■ Task directions ■
The word to look for is "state". Report every line of the entries below that has it.

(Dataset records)
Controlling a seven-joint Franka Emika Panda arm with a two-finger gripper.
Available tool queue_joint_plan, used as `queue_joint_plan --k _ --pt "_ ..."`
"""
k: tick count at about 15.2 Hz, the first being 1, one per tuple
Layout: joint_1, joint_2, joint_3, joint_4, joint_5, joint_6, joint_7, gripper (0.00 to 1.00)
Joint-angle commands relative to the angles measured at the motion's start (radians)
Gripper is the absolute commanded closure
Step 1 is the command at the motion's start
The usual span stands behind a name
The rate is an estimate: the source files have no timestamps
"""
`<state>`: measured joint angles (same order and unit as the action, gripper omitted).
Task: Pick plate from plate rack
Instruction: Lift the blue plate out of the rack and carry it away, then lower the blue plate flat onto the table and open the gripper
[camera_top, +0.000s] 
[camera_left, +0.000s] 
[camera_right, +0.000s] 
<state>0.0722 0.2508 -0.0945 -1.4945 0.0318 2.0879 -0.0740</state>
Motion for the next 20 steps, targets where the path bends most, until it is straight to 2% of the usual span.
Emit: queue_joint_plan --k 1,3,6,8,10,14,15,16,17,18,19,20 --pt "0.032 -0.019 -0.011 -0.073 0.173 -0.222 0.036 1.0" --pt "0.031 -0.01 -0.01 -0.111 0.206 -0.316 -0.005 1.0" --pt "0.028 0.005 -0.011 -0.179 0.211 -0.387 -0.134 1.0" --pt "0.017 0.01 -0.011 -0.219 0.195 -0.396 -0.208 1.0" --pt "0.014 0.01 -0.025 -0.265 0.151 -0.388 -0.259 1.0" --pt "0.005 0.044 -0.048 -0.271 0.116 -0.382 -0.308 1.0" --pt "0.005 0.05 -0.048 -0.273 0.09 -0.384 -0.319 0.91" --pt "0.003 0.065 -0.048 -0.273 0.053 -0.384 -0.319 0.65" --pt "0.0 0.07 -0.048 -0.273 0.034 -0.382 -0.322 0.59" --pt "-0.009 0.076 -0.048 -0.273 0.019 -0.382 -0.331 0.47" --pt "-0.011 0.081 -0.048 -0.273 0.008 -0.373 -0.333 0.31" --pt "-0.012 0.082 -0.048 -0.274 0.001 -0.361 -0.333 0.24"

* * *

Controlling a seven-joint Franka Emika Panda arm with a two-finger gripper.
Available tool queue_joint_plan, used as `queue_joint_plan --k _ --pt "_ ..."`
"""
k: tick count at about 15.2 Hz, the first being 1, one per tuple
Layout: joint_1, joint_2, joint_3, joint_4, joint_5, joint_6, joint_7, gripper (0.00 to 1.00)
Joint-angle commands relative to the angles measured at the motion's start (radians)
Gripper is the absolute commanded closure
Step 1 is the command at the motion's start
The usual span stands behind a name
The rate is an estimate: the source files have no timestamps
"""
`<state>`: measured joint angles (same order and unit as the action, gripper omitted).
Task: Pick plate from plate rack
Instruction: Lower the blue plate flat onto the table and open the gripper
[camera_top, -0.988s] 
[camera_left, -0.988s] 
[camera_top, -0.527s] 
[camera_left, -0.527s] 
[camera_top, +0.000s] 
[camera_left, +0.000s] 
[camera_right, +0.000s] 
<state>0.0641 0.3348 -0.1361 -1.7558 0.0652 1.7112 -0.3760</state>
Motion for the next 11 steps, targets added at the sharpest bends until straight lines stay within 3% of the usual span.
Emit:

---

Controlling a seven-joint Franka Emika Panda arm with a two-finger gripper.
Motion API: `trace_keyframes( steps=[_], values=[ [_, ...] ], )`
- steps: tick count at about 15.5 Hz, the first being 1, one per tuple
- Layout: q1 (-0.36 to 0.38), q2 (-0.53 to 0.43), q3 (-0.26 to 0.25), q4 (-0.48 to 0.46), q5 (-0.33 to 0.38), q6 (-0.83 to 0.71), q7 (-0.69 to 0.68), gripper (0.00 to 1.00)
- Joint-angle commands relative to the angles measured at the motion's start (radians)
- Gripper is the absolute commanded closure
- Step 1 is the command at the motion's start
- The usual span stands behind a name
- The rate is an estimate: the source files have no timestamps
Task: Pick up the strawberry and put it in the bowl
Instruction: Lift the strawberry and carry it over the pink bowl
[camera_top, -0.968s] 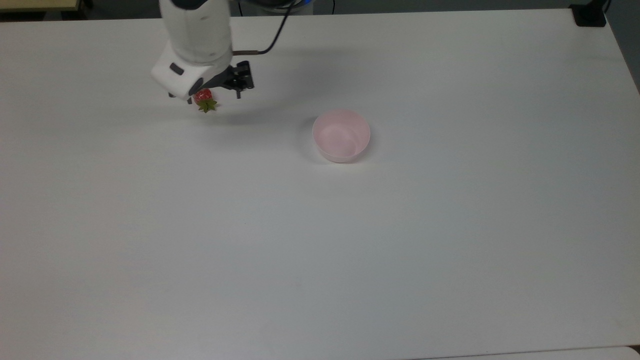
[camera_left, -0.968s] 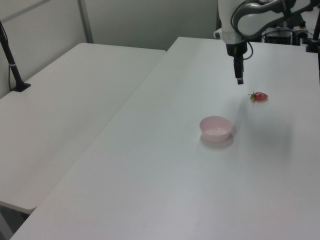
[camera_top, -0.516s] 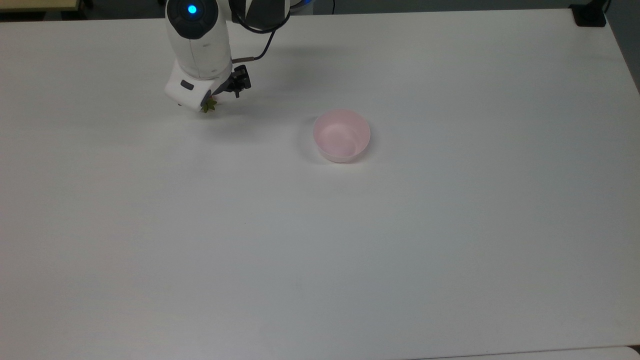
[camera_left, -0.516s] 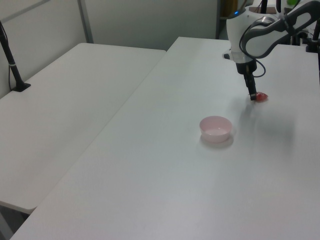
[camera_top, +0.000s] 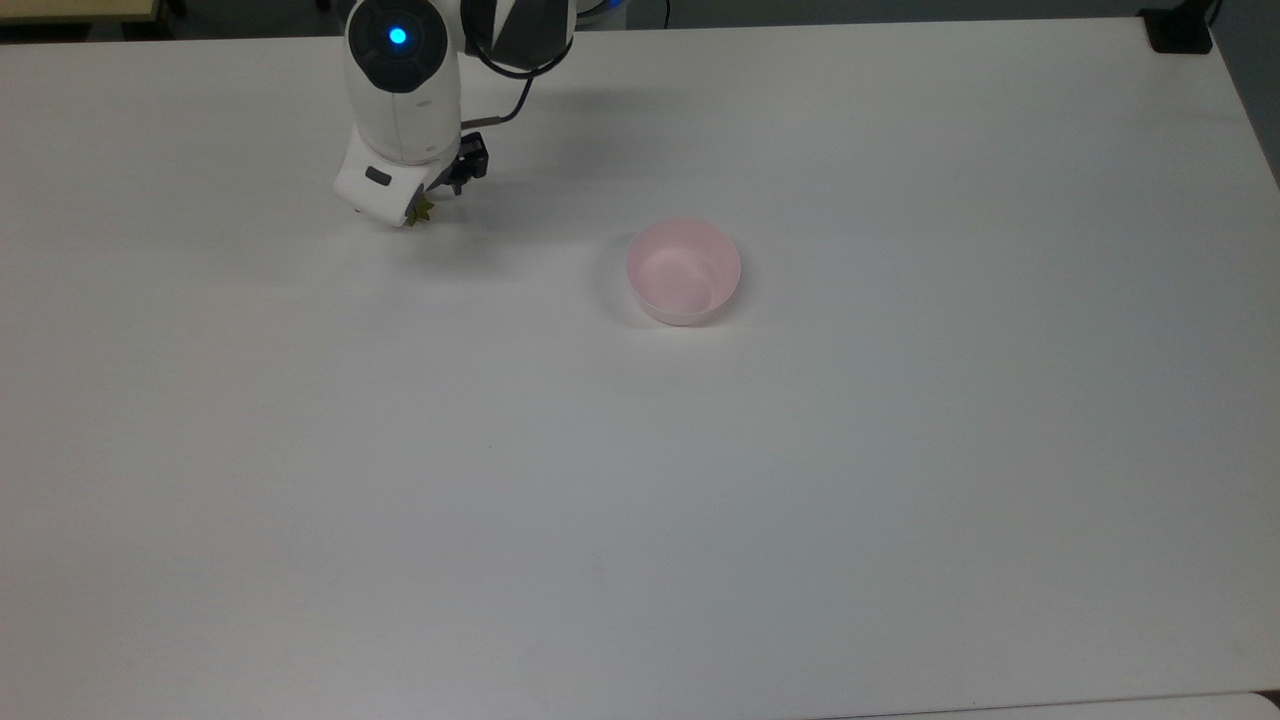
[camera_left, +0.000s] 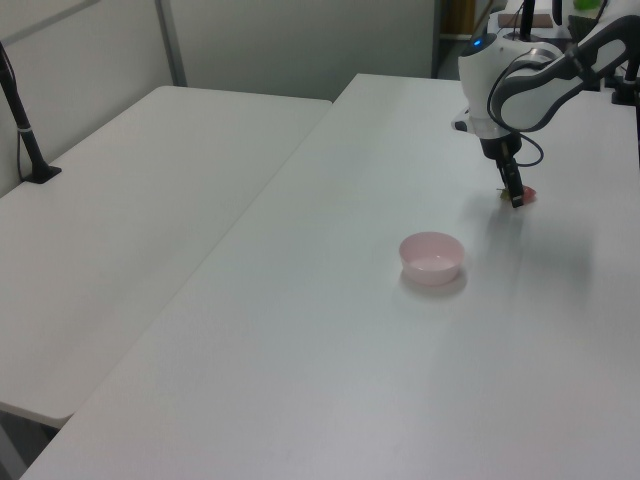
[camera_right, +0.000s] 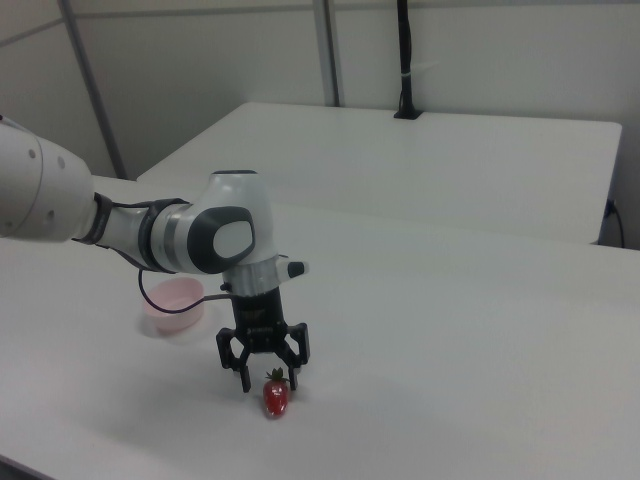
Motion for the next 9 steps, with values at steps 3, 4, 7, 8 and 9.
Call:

■ Answer area ■
`<state>`: measured joint angles (same order and unit as the action, gripper omitted).
<state>0.0722 0.2508 -0.0945 -1.4945 0.0318 2.0879 -0.0740</state>
`<state>`: measured joint angles (same order and unit as the action, gripper omitted).
<state>0.0641 0.3348 -0.1361 -1.7558 0.0652 1.7112 -0.3760</state>

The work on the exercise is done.